Japan’s investments to demonstrate hydrogen’s potential appear to be paying off. In April 2018, for example, Obayashi Corp. and Kawasaki Heavy Industries, along with Japanese research group New Energy and Industrial Technology Development Organization (NEDO), demonstrated that hydrogen alone could provide heat and power to an urban district. The demonstration used a 1.1-MW hydrogen cogeneration system to fuel a hospital, an exhibition hall, a sewage treatment plant, and a sports center on Port Island, which is an artificial island in Kobe.
In 2020, the country plans to demonstrate an “advanced hydrogen energy chain,” which will entail building a hydrogenation plant in Brunei and a dehydrogenation plant in Kawasaki. Australia will also join the demonstration, producing liquefied hydrogen by gasifying brown coal and shipping it to Japan.

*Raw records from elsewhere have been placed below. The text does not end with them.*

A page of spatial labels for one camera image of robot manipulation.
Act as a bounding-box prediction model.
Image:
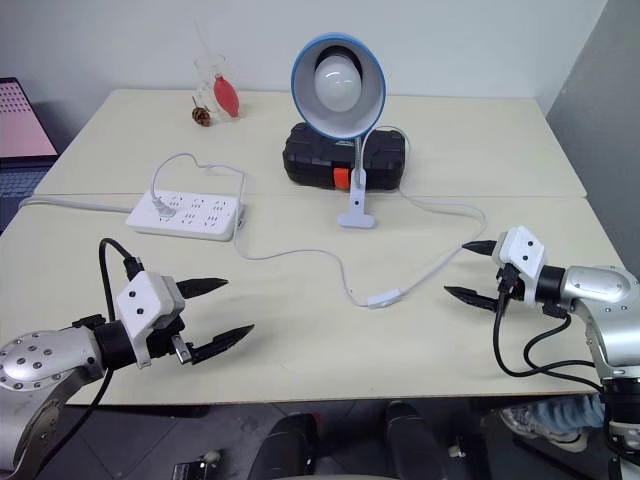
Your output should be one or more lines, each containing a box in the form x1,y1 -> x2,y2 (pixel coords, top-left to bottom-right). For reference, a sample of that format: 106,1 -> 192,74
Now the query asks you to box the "blue jeans leg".
528,393 -> 607,432

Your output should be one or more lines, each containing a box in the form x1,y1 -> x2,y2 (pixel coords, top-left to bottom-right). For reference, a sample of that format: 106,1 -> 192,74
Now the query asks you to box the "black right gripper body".
495,263 -> 525,305

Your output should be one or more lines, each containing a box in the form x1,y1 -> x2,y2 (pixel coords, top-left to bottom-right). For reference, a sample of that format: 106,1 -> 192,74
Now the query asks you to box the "red rubber air blower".
211,71 -> 243,122

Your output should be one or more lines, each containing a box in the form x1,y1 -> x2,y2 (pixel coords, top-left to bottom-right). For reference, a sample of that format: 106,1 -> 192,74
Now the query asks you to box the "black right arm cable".
491,277 -> 609,397

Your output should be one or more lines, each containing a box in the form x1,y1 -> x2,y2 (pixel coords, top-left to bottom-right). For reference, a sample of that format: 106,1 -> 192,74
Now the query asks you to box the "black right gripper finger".
443,285 -> 502,315
461,239 -> 498,260

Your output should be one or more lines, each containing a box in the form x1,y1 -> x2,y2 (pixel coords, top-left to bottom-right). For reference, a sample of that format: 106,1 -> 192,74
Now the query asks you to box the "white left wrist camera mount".
114,271 -> 187,370

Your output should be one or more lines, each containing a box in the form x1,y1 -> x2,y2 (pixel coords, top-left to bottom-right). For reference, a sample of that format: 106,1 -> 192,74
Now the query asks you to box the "brown pine cone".
190,95 -> 213,128

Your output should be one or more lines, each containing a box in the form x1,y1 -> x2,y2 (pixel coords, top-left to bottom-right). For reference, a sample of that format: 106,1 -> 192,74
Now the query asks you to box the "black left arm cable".
47,238 -> 146,480

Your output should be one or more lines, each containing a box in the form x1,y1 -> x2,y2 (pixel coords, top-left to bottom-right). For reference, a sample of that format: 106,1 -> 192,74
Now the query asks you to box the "dark rounded shape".
383,399 -> 447,480
258,411 -> 322,480

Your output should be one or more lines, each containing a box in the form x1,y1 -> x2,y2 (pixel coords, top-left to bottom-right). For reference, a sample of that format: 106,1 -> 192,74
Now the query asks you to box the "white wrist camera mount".
114,271 -> 187,370
491,225 -> 548,307

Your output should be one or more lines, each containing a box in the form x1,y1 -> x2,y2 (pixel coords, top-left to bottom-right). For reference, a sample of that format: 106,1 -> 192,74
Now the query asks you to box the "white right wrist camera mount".
491,225 -> 548,307

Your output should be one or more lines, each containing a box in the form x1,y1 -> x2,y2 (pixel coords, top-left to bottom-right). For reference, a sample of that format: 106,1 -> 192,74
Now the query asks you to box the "white power strip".
124,190 -> 248,243

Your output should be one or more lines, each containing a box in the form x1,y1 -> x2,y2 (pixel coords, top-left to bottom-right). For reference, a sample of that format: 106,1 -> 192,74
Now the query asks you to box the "laptop with pink screen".
0,76 -> 60,236

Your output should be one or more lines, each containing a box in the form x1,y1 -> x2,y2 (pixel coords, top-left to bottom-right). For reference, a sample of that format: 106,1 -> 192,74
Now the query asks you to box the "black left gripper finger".
176,277 -> 231,302
191,324 -> 257,365

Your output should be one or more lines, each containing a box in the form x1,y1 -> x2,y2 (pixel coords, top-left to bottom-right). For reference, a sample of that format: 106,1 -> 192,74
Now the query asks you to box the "white sneaker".
498,403 -> 589,454

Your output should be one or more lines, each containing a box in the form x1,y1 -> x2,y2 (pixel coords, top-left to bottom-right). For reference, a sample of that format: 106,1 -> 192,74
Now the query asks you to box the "white power strip cable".
18,195 -> 140,215

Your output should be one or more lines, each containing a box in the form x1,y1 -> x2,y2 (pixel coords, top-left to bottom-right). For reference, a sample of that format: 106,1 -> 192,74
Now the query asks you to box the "black tool case orange latch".
281,122 -> 412,193

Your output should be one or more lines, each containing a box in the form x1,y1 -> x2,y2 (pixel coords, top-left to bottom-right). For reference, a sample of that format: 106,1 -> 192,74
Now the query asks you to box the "white lamp power cord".
149,128 -> 489,309

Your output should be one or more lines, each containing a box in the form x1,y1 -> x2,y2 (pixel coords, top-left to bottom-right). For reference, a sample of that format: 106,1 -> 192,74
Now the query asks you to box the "clear glass cup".
193,53 -> 247,123

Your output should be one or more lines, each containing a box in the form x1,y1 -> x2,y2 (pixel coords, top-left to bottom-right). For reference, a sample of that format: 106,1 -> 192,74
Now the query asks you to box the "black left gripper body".
145,318 -> 197,366

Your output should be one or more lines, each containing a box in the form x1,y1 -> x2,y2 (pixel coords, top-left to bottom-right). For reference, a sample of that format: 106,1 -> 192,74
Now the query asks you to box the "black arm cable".
491,277 -> 609,397
47,238 -> 146,480

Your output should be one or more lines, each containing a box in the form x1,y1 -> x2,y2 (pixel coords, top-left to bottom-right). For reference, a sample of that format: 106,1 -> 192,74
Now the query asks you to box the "white inline cord switch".
365,288 -> 406,310

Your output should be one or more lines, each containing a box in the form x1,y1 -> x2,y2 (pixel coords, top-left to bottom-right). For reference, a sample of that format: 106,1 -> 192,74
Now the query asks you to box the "white round light bulb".
313,53 -> 363,113

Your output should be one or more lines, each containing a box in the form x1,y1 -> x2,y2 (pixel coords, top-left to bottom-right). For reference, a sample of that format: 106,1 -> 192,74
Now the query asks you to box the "blue clip desk lamp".
290,32 -> 388,231

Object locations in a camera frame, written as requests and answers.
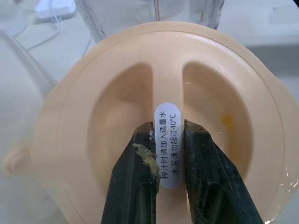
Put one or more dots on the cream blender lid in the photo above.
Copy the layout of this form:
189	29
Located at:
210	81

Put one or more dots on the clear blender jar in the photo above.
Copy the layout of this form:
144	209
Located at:
121	16

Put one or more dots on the yellow fruit pulp bit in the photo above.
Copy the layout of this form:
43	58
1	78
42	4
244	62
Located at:
149	161

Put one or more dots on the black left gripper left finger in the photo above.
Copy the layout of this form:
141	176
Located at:
130	186

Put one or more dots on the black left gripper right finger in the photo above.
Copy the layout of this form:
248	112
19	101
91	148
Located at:
210	182

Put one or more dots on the white power strip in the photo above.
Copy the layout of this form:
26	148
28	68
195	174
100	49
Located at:
56	9

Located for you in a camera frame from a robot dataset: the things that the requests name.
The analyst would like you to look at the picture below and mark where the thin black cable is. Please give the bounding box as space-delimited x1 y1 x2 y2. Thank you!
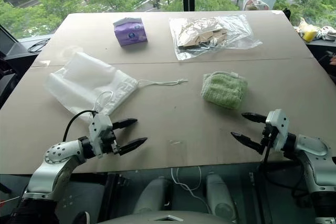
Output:
27 38 51 53

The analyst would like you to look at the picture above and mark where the grey rounded robot leg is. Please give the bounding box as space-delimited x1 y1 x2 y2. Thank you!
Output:
205 173 238 218
133 176 172 216

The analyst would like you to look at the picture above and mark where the clear zip bag with paper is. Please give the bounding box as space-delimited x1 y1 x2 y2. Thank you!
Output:
169 15 263 61

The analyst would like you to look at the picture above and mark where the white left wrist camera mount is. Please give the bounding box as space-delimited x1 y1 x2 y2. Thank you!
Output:
88 113 114 158

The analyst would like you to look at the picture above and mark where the purple tissue pack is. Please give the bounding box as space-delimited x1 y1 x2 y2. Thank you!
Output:
113 17 148 48

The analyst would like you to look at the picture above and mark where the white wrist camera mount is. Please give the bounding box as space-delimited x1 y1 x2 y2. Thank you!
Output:
265 109 290 153
88 113 114 158

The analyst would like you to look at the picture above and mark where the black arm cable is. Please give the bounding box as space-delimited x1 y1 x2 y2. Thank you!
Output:
62 110 97 142
258 134 305 198

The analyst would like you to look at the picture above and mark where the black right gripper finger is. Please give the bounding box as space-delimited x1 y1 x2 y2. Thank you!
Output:
241 112 268 125
230 131 264 155

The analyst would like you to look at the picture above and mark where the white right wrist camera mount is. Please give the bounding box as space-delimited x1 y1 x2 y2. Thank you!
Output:
265 109 290 153

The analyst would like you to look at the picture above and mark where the grey robot torso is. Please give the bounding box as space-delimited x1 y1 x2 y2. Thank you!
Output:
103 209 238 224

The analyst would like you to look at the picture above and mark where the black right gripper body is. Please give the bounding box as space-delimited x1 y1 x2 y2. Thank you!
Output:
260 123 276 155

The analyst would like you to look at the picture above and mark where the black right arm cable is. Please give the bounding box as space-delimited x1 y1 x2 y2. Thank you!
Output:
258 134 305 198

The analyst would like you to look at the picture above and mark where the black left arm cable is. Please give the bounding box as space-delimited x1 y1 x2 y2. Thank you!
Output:
62 110 97 142

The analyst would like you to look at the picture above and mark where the yellow plush item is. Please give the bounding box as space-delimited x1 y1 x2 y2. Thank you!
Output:
297 17 319 43

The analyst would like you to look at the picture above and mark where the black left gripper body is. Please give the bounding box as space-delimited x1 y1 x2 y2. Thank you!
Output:
101 123 122 156

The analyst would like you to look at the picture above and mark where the white cable under table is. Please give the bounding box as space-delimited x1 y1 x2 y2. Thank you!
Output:
171 167 214 213

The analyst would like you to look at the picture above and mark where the black table leg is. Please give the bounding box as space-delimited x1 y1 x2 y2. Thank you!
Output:
100 172 125 223

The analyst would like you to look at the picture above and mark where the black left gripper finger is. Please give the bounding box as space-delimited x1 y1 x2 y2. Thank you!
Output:
112 118 138 131
119 137 149 156

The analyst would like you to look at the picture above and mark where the white drawstring bag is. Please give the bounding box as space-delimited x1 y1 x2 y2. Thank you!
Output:
44 51 189 123

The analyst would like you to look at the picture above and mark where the green folded towel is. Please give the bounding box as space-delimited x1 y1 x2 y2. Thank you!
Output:
201 71 248 111

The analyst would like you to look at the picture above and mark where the white patterned cloth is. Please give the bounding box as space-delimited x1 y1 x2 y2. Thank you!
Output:
316 25 336 41

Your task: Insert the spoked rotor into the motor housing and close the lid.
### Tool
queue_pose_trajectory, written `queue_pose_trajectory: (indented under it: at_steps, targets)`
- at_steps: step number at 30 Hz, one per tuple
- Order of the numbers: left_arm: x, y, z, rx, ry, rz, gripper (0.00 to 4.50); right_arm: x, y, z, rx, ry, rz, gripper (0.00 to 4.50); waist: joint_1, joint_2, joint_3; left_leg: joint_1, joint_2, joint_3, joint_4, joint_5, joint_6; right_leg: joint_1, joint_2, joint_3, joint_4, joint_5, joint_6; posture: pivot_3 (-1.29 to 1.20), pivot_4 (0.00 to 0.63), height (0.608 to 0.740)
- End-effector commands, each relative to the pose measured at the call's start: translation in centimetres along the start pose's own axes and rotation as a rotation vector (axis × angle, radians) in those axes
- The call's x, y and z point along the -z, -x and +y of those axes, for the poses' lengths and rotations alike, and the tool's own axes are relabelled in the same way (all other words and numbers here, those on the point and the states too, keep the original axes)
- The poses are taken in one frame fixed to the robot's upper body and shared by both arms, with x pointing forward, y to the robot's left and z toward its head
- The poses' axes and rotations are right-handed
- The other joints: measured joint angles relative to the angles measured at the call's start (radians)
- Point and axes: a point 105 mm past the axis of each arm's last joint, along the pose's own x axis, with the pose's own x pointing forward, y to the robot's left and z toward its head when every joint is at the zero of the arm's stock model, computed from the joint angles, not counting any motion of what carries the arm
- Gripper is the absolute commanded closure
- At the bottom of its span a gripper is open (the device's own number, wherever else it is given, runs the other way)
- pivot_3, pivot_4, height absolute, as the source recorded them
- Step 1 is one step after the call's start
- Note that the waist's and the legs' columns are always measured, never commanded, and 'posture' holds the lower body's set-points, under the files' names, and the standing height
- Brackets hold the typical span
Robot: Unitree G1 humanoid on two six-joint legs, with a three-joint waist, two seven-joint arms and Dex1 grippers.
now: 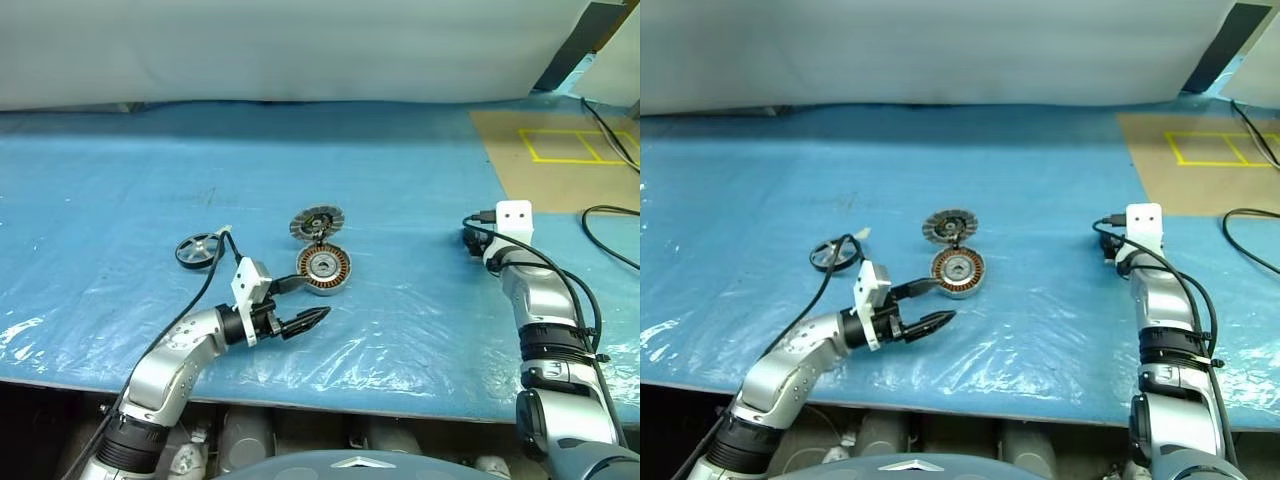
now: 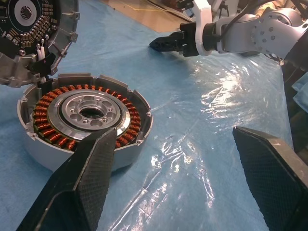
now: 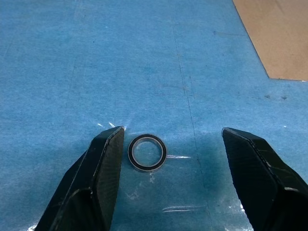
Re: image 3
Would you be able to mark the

4. The Fukushima Hydrogen Energy Research Field, which is under construction in Fukushima prefecture, by a consortium comprising New Energy and Industrial Technology Development Organization, Toshiba, Tohuku Electric, and Iwatani Corp. is slated to be completed in July 2020. The facility aims to demonstrate that hydrogen can serve both as a commercial commodity and as an energy source to balance supply and demand on the grid. The project will also demonstrate a new control system that optimizes hydrogen production and supply, using demand forecasting for hydrogen. Courtesy: FH2R
Finally, and as significantly, Japan plans to demonstrate—in time for the 2020 Olympics in Tokyo—a project for large-scale hydrogen production using renewable energy at Namie Town in Fukushima Prefecture. As part of that project, Toshiba, Tohoku Electric Power Co., and Iwatani Corp. are building the Fukushima Hydrogen Energy Research (FH2R) field, which will house a 10-MW-class hydrogen production facility alongside solar power generation facilities. FH2R (Figure 4), essentially a power-to-gas facility, will produce and store up to 900 tons of hydrogen a year to power fuel cells and support area factory operations.
“It will use a new control system to coordinate overall operation of the hydrogen energy system, the power grid control system, and the hydrogen demand forecast system, so as to optimize hydrogen production, hydrogen electricity generation and hydrogen gas supply,” said Iwatani. Toshiba said power supply to the project using a dedicated power transmission line will begin this August, and commissioning for the overall system could begin in October.
—Sonal Patel is a POWER associate editor.